**** Data under study ****

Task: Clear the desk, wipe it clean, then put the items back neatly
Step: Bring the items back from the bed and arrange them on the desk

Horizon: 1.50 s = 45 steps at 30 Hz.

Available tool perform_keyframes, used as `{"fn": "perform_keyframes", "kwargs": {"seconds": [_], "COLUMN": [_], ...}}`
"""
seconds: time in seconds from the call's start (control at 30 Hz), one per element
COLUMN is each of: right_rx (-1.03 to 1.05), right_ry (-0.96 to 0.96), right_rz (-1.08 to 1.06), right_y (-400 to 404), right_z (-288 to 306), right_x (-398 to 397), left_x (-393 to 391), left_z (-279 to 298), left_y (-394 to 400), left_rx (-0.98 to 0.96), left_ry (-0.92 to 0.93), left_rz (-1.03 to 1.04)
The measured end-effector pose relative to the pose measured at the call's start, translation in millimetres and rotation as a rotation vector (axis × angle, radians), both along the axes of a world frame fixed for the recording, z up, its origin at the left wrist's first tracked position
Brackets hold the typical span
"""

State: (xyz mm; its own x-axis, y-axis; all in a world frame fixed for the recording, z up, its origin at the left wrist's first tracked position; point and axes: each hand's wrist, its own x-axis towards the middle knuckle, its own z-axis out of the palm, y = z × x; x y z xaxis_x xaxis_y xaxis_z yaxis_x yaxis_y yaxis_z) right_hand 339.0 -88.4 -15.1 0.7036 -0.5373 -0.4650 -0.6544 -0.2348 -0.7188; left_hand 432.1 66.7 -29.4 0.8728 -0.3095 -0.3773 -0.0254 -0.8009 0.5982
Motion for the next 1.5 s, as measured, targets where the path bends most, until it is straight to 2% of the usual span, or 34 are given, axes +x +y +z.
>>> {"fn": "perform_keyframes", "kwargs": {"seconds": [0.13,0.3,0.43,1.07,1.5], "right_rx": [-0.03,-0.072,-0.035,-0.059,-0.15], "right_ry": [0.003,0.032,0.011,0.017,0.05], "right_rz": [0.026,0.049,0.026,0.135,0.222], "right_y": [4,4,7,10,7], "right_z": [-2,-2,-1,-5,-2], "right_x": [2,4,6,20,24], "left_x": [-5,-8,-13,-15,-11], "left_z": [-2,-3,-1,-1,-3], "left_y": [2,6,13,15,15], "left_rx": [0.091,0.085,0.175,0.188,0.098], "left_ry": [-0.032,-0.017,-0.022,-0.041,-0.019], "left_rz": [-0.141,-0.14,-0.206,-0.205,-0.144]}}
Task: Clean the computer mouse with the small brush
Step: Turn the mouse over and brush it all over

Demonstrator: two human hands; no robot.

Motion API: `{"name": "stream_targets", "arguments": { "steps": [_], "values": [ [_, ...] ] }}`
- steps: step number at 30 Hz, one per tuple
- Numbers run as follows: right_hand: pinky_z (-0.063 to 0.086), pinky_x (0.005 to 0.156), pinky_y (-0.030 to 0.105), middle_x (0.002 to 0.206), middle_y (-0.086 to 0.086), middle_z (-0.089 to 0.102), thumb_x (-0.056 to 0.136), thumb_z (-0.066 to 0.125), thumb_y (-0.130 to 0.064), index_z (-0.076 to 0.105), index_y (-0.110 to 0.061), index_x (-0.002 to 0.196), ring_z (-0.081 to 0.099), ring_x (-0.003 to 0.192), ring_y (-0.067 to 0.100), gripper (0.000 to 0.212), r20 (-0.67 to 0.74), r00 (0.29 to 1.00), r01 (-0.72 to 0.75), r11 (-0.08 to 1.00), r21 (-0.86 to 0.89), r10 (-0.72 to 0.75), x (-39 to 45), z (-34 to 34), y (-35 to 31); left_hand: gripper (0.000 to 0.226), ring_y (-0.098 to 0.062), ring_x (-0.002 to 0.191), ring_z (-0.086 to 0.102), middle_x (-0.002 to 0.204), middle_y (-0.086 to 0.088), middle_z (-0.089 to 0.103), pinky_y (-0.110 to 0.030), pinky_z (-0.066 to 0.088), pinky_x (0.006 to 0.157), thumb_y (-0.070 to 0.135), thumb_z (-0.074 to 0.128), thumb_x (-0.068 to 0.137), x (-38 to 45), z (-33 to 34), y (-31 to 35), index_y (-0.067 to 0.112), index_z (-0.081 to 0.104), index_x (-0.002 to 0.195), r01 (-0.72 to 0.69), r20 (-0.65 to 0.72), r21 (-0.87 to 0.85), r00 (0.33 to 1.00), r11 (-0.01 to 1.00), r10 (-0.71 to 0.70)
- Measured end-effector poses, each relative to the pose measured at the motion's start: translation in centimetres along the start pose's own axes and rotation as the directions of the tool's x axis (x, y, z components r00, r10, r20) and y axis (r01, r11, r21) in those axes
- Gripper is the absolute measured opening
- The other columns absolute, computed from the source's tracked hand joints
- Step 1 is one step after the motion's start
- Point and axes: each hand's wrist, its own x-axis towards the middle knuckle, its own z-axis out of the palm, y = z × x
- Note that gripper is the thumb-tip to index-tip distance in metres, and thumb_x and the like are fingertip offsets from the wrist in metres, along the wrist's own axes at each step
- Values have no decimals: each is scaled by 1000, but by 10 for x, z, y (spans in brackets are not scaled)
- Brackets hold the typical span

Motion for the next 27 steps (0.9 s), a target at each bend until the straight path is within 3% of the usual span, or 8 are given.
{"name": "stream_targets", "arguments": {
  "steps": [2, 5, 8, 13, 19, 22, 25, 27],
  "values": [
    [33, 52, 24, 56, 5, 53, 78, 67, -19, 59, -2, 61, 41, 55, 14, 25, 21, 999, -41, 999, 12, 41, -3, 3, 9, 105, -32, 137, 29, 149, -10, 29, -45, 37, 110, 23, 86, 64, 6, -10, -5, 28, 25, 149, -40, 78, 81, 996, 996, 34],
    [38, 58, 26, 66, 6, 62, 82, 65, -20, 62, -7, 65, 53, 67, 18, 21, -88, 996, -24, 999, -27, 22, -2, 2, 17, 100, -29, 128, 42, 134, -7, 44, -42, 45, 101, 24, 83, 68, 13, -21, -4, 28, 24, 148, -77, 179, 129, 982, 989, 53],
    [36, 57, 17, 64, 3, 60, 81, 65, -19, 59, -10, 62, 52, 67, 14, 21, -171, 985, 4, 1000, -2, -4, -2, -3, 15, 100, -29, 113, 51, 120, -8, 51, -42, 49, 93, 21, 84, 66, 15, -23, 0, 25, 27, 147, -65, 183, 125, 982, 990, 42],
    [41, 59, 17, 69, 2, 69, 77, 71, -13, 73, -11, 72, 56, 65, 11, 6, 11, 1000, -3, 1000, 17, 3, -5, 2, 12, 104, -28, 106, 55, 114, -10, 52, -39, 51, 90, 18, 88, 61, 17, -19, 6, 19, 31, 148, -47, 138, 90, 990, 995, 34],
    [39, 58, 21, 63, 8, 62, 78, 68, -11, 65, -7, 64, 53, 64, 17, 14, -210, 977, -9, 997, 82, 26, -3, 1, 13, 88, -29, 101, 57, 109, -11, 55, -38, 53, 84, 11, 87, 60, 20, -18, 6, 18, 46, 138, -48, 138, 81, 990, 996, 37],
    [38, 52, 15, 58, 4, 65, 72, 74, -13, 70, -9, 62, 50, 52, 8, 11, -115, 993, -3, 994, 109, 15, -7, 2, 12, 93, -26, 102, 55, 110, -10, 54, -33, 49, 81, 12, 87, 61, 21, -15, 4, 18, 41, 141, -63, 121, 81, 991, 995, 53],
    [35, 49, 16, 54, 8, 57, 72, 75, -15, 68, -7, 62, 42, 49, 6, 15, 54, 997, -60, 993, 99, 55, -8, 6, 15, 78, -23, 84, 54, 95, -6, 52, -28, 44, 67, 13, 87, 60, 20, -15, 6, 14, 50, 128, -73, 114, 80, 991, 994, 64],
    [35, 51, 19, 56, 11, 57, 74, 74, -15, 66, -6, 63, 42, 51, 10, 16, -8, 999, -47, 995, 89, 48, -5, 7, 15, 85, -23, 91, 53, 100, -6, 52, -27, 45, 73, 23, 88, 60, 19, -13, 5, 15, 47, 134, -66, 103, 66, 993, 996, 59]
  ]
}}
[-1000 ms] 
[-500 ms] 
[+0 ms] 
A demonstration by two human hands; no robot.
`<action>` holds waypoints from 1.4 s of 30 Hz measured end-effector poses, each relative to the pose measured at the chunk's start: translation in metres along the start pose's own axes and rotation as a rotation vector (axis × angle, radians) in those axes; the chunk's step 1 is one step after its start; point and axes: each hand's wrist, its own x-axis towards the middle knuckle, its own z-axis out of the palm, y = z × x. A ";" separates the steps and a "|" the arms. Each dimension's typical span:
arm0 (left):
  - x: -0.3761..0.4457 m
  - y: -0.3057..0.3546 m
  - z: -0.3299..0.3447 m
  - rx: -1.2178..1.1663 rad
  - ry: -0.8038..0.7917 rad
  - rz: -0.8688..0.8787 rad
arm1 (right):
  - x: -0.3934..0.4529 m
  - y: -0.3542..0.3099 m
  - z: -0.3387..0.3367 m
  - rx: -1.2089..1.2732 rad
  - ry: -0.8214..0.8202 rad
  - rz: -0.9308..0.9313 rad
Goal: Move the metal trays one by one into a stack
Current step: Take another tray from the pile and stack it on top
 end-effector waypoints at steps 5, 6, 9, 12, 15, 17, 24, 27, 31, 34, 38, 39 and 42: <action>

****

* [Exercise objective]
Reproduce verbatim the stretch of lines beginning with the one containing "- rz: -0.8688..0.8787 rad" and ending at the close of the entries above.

* [Result of this exercise]
  - rz: -0.8688..0.8787 rad
arm1 (right):
  - x: -0.3934..0.4529 m
  - y: -0.3542..0.3099 m
  - z: -0.3387..0.3367 m
  - rx: -1.2089..1.2732 rad
  - ry: -0.8214..0.8202 rad
  - rz: -0.9308..0.9313 rad
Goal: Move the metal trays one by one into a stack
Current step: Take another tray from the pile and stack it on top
 end-effector waypoints at steps 5, 6, 9, 12, 15, 17, 24, 27, 31, 34, 38, 39 and 42: <action>

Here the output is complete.